Specifically, I’ve heard a lot about the cognitive dissonance from conflicting impulses: on the one hand, “Hey, all these people are listening to and liking my work!” and “And another thousand people have listened to my work…cool!”; on the other hand, if you look at the technical licensing laws…

It’s obvious that everything is transitioning… The one thing that always pops out to me is that a lot of people try to apply one standard to all types of music, and I’m not sure that’s the best method. [These people] try to apply the same method to music that Taylor Swift would use to the way that John Corigliano works. I’m not sure that generating money in both of those avenues is the same!

For me, the way that I understand it – and I have a feeling that this is the way it will shake out in 20, 50, or 100 years, however long it takes – is that there will be a sort of pluralism in how people make money. In the classical music world, there is a sense that composers are making money off commissions and publications – royalties off the published sheet music – but that there’s not a lot of music to be made off live music performance. There’s some, but composers are relying mostly on commissions.

In the pop music world, it’s the opposite. They make virtually no money [proportionally speaking] off sheet music. There’s very little music to be made in sheet music [relatively speaking], but they’re making huge amounts of money when they perform in stadiums. A lot of major pop stars like Mariah Carey say that their biggest moneymakers are when they perform in venues like Shea Stadium [now demolished; previous concert capacity: around 62,000].

The way that I see it is that I don’t get too hung up on [this practice]. It’s transitioning; I think that we’re going to see that this is a “one size doesn’t fit all” thing.

When you are listening to music for fun (which may be less frequent for a practicing music director than listening for work), who are some of the composers on your playlist?

I listen to everything! I have a strange side job: I do analysis for copyright infringement lawsuits as a forensic musicologist.

As a result, on an average day I listen to everything from commercials to movie themes to classical music – everything under the sun. My ears hear a lot of very odd things during the day.

For fun, I listen to everything, whether it be Billy Joel or Astor Piazzolla or [Olivier] Messiaen’s Turangalîla-Symphonie.

I tend to listen a little differently from other people in the sense that I do listen to popular music, but I can’t listen to, say, all of the works of Madonna.

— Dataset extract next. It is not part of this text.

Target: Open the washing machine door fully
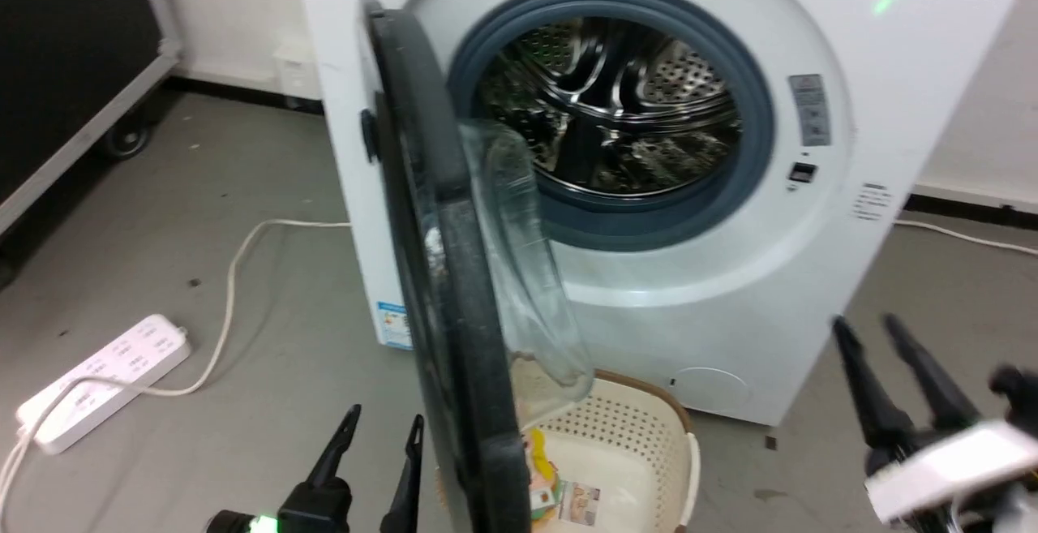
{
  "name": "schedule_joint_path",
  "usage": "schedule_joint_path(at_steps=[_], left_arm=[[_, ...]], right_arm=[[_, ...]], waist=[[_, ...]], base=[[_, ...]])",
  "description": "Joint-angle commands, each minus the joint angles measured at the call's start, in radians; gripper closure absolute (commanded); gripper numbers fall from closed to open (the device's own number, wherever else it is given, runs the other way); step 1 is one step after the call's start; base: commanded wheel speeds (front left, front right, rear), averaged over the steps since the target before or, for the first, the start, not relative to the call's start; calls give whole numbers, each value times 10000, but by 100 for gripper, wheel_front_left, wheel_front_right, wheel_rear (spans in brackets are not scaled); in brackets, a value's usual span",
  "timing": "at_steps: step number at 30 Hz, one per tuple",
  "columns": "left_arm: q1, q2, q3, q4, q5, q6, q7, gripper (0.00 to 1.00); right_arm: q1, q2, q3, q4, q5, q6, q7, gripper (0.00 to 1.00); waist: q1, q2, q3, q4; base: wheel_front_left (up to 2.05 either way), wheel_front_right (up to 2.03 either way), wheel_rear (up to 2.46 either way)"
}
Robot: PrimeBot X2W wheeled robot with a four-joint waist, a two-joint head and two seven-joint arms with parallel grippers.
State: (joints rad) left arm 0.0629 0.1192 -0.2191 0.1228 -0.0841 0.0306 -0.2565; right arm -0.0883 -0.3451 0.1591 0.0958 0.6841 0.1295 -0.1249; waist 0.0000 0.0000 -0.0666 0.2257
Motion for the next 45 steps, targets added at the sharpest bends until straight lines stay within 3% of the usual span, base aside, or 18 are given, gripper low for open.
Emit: schedule_joint_path(at_steps=[1,3,6,8,11,15,25,26,27,28,35,45], left_arm=[[174,80,45,-78,-47,-35,-53,0],[305,97,164,-165,-70,-38,-53,0],[568,61,339,-386,-133,-34,-53,0],[670,40,356,-511,-114,-105,-53,0],[726,8,372,-582,-73,-215,-53,0],[734,-38,435,-644,-23,-310,-53,0],[733,-147,607,-519,65,-519,-53,0],[715,-158,639,-495,74,-521,-53,16],[689,-175,676,-489,69,-522,-53,55],[658,-191,703,-488,60,-540,-53,100],[471,-323,1166,-1149,-94,-560,-53,100],[-357,-586,2426,-4249,-404,-113,-53,100]], right_arm=[[274,104,-219,33,-498,12,-311,0],[598,420,-715,39,-1856,12,-793,0],[1119,1428,-1587,-207,-3351,12,-1088,0],[1536,2166,-2193,-462,-4087,12,-1156,0],[2121,2708,-2802,-548,-4799,12,-1175,0],[2629,2926,-3349,-353,-5286,12,-1099,0],[2840,2946,-2818,12,-5031,12,-1251,0],[2818,2946,-2779,42,-5044,12,-1259,0],[2792,2946,-2761,62,-5047,12,-1265,0],[2770,2946,-2761,79,-5050,12,-1272,0],[2727,2947,-2749,225,-4987,12,-1312,0],[2643,2948,-2647,318,-5004,12,-1336,0]], waist=[[0,0,-5,-203],[0,0,-3,-431],[0,0,-14,-713],[0,0,2,-796],[0,0,37,-856],[0,0,93,-905],[0,0,134,-846],[0,0,144,-831],[0,0,158,-813],[0,0,168,-787],[0,0,147,-614],[0,0,110,-708]], base=[[0,0,0],[0,0,0],[0,0,0],[0,0,0],[0,0,0],[0,0,0],[0,0,0],[0,0,0],[0,0,0],[0,0,0],[0,0,0],[0,0,0]])
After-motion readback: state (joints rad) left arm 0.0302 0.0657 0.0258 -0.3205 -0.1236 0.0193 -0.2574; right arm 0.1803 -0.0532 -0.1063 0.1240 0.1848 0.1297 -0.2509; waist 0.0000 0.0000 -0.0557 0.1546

That kind of becomes a boredom for me; I’ll single out, say, two songs [on an album] that have a unique musical twist that interests me, that tickles my brain.

What’s up for you next compositionally? Hopefully you’re not frantically writing your Holy Week music…

[laughs]

No, that’s all done!

I’ve got about ten things on the docket at the moment… The next thing that I’m working on [is for] a new organ for a big Catholic church in Dallas, where they wanted a piece for the dedication of the organ. I’ll be working on that after Easter.

Aside from that…every two years, there’s a big convention of the American Guild of Organists; I’m doing the final concert with the Houston Symphony. They’ve gotten imagery from the Hubble Telescope; I’ll be improvising and playing with the symphony while they’re showing those images.